Background
Reasoning may play a causal role in paranoid delusions in psychosis. SlowMo, a new digitally supported cognitive–behavioural therapy, targets reasoning to reduce paranoia.
Objectives
To examine the effectiveness of SlowMo therapy in reducing paranoia and in improving reasoning, quality of life and well-being, and to examine its mechanisms of action, moderators of effects and acceptability.
Design
A parallel-arm, assessor-blind, randomised controlled trial comparing SlowMo plus treatment as usual with treatment as usual alone. An online independent system randomised eligible participants (1 : 1) using randomly varying permuted blocks, stratified by site and paranoia severity.
Setting
Community mental health services in three NHS mental health trusts in England, plus patient identification centres.
Participants
A total of 362 participants with schizophrenia-spectrum psychosis. Eligibility criteria comprised distressing and persistent (≥ 3 months) paranoia.
Interventions
Eight face-to-face SlowMo sessions over 12 weeks plus treatment as usual, or treatment as usual alone (control group).
Main outcome measures
The primary outcome measure was paranoia measured by the Green Paranoid Thoughts Scale and its revised version, together with observer-rated measures of persecutory delusions (The Psychotic Symptom Rating Scales delusion scale and delusion items from the Scale for the Assessment of Positive Symptoms).

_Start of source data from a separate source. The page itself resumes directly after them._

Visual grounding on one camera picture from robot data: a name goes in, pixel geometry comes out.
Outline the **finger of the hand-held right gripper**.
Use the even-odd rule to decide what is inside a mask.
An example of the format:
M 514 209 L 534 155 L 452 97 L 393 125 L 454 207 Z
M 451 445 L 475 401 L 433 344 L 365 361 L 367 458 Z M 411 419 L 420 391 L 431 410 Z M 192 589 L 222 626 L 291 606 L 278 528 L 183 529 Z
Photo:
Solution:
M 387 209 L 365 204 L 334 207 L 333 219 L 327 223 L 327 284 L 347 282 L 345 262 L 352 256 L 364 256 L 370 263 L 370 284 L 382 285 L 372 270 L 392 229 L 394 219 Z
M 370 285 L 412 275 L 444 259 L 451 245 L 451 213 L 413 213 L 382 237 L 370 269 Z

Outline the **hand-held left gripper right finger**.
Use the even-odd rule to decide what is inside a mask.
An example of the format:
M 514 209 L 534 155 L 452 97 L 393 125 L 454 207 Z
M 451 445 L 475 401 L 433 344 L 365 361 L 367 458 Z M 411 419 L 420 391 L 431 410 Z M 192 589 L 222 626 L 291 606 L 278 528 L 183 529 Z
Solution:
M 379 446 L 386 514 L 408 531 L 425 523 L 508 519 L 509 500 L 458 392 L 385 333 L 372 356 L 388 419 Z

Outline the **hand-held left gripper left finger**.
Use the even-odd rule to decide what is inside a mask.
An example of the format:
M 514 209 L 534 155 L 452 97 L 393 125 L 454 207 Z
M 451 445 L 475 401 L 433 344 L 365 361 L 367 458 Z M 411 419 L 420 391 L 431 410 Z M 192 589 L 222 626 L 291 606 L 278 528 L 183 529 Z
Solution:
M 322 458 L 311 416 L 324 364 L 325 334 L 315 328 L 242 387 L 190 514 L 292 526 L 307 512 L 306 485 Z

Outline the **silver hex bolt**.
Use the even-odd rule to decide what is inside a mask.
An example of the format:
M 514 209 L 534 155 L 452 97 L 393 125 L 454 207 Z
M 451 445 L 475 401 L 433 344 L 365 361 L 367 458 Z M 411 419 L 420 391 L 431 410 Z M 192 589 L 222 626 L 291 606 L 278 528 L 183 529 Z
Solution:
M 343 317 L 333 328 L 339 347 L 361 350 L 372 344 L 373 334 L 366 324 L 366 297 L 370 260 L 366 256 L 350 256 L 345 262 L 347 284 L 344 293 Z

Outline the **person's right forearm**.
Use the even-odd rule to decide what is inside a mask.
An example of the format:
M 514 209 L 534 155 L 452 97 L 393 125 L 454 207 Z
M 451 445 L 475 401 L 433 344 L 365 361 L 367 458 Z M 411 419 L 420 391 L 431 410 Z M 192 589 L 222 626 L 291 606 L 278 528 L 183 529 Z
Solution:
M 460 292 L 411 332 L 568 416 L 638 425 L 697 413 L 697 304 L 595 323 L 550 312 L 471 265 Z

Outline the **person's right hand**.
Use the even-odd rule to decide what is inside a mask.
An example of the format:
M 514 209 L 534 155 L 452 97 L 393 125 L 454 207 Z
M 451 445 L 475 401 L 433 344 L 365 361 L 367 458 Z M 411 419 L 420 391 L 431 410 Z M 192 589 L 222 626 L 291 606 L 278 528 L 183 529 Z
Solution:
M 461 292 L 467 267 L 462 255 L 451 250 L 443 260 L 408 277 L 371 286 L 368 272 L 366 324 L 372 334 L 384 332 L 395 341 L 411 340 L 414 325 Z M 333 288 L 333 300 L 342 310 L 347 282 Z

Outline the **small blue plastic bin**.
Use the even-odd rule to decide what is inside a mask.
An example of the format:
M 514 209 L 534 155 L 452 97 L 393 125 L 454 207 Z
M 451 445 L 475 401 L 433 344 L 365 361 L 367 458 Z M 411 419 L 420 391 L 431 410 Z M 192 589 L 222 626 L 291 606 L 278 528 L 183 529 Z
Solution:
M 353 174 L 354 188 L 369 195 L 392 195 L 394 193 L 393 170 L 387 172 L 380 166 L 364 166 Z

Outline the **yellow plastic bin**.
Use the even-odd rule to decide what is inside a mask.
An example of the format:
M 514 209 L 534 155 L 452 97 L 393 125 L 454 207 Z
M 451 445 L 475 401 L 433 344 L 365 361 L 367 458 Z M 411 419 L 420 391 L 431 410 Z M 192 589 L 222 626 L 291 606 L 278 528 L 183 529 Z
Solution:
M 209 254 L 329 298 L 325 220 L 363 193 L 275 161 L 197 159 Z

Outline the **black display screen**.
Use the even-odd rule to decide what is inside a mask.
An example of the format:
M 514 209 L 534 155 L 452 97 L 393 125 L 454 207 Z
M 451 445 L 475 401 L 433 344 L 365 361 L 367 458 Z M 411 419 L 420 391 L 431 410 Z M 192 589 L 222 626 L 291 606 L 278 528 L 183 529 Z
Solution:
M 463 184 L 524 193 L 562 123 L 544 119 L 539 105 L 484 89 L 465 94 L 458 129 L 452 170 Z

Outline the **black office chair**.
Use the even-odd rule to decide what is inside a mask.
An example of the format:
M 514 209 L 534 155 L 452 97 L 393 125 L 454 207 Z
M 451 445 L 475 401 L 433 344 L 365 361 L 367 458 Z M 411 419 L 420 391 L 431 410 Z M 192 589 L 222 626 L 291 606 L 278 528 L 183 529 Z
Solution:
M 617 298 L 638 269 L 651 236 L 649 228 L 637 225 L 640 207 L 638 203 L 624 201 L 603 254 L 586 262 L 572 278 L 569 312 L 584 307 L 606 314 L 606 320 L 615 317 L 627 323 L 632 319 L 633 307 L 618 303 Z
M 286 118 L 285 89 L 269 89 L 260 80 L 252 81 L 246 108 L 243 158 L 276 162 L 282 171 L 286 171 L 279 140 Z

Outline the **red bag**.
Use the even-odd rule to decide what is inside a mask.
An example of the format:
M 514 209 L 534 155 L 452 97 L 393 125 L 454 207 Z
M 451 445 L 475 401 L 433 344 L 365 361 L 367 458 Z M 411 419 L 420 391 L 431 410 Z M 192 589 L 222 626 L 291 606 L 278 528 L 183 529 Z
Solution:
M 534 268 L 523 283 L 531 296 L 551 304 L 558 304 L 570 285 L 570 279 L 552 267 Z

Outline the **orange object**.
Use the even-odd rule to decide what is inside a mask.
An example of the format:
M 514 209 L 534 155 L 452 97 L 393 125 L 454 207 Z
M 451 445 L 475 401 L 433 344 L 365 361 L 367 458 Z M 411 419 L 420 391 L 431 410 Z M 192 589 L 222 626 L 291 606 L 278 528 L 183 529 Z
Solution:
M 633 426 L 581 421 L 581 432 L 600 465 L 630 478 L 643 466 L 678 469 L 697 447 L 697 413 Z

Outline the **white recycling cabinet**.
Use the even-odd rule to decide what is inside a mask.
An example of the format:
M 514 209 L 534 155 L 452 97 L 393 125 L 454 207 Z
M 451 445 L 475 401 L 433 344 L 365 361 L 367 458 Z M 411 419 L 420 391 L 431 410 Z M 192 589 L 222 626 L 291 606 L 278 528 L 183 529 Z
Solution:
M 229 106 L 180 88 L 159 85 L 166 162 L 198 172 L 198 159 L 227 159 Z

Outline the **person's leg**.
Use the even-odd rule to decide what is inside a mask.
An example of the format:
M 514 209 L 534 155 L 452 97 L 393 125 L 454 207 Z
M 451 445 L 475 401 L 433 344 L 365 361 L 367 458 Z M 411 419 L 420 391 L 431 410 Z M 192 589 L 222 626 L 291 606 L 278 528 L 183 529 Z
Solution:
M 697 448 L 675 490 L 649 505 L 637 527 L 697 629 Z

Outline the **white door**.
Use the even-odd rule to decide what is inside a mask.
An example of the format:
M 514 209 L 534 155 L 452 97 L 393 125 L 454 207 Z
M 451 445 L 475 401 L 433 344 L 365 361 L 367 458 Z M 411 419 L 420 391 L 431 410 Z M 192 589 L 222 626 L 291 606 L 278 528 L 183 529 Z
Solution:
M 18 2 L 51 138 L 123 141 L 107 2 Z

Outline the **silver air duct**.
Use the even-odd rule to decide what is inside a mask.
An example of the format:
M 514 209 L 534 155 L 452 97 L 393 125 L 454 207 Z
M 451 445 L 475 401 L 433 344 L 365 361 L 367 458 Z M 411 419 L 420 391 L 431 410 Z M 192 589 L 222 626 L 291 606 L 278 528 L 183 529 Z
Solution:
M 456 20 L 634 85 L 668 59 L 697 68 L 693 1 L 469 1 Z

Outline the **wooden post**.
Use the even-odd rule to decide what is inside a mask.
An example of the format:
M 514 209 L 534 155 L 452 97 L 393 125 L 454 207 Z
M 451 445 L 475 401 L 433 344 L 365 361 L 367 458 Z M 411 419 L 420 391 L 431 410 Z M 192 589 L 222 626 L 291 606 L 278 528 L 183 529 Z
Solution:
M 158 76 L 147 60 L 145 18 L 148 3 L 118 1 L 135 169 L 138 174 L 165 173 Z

The secondary outcome measures were reasoning (measures of belief flexibility, jumping to conclusions, and fast and slow thinking), well-being, quality of life, schemas, service use and worry.
Results
A total of 362 participants were recruited between 1 May 2017 and 14 May 2019: 181 in the SlowMo intervention group and 181 in the treatment-as-usual (control) group. One control participant subsequently withdrew. In total, 325 (90%) participants provided primary Green Paranoid Thoughts Scale outcome data at 12 weeks (SlowMo, n = 162; treatment as usual, n = 163). A total of 145 (80%) participants in the SlowMo group completed all eight therapy sessions. SlowMo was superior to treatment as usual in reducing paranoia on all three measures used: Green Paranoid Thoughts Scale total at 12 weeks (Cohen’s d = 0.30, 95% confidence interval 0.09 to 0.51; p = 0.005) and 24 weeks (Cohen’s d = 0.20, 95% confidence interval –0.02 to 0.40; p = 0.063); Psychotic Symptom Rating Scales delusions at 12 weeks (Cohen’s d = 0.47, 95% confidence interval 0.17 to 0.78; p = 0.002) and 24 weeks (Cohen’s d = 0.50, 95% confidence interval 0.20 to 0.80; p = 0.001); and Scale for the Assessment of Positive Symptoms persecutory delusions at 12 weeks (Cohen’s d = 0.43, 95% confidence interval 0.03 to 0.84; p = 0.035) and 24 weeks (Cohen’s d = 0.54, 95% confidence interval 0.14 to 0.94; p = 0.009). Reasoning (belief flexibility, possibility of being mistaken and Fast and Slow Thinking Questionnaire measure) improved, but jumping to conclusions did not improve. Worry, quality of life, well-being and self-concept also improved, improving most strongly at 24 weeks. Baseline characteristics did not moderate treatment effects. Changes in belief flexibility and worry mediated changes in paranoia. Peer researcher-led qualitative interviews confirmed positive experiences of the therapy and technology. Nineteen participants in the SlowMo group and 21 participants in the treatment-as-usual group reported 54 adverse events (51 serious events, no deaths).
Limitations
The trial included treatment as usual as the comparator and, thus, the trial design did not control for the effects of time with a therapist.
Conclusions
To the best of our knowledge, this is the largest trial of a psychological therapy for paranoia in people with psychosis and the first trial using a brief targeted digitally supported therapy. High rates of therapy uptake demonstrated acceptability. It was effective for paranoia, comparable to longer therapy, and equally effective for people with different levels of negative symptoms and working memory. Mediators were improvements in belief flexibility and worry. Our results suggest that targeting reasoning helps paranoia.
Future work
Further examination of SlowMo mechanisms of action and implementation.
Trial registration
Current Controlled Trials ISRCTN32448671.
Funding
This project was funded by the Efficacy and Mechanism Evaluation (EME) programme, a MRC and National Institute for Health Research (NIHR) partnership. This will be published in full in Efficacy and Mechanism Evaluation; Vol. 8, No. 11. See the NIHR Journals Library website for further project information.